Mitigating Risks of Privately Financed Power Projects in
Sub-Sahara Africa ('SSA')
Kingsley Osei, Lead Contracts Counsel, State University of New York, USA
In 2014, the forty-nine Sub-Sahara Africa (“SSA”) countries, with a combined population of more than 800 million, had an installed electric power generation capacity of 92 Gigawatts (GW). This figure compared to Spain, a country with a population of 45 million had 106 GW of installed electric power generation capacity. Thus, in 2014, while the average per capita consumption of electric power in SSA was 514 per kWh, that of Spain was 5356 per kWh. Examined differently, between 1990 and 2013, SSA (outside South Africa) added a net investment representing 15.63 GW capacity of installed electric power generation, far below its requirements.

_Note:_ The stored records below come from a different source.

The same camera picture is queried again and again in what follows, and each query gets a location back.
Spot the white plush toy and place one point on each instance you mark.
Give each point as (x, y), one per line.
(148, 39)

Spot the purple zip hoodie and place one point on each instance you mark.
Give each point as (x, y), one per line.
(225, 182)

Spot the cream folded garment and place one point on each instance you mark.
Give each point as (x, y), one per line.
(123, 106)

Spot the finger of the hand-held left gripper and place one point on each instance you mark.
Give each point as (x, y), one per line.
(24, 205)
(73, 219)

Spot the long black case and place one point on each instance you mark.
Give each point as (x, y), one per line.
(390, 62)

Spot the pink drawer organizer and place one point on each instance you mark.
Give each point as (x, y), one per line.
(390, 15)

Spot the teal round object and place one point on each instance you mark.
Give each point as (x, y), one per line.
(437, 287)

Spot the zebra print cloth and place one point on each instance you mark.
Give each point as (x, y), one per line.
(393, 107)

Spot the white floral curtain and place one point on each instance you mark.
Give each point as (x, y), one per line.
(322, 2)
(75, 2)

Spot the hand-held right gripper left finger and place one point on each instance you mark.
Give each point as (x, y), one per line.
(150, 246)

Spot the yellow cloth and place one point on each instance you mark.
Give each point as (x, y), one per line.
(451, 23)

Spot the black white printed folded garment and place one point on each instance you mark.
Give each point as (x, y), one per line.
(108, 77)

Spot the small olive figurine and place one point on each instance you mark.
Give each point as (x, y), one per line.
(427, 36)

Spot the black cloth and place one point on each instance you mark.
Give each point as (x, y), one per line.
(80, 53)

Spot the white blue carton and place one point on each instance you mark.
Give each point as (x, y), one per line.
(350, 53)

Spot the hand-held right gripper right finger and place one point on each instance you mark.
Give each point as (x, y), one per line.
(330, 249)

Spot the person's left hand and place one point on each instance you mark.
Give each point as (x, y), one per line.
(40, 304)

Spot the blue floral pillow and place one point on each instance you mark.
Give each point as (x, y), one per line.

To remedy this requirements gap, countries in SSA will need about $288B to provide universal access to electric power for their citizens by 2030. Governments and developmental financial (“DIFs”) institutions such as the World Bank and the Overseas Investment Corporation (“OPIC”) are the principal funding sources of power projects in SSA. However, privately funded independent power producers (“IPPs”) has been the fastest-growing source of investment in recent times. Excluding South Africa, total IPP investment for projects in SSA between 1990 and 2013 was $8.7 billion. Added in 2014, was another $2.3 billion.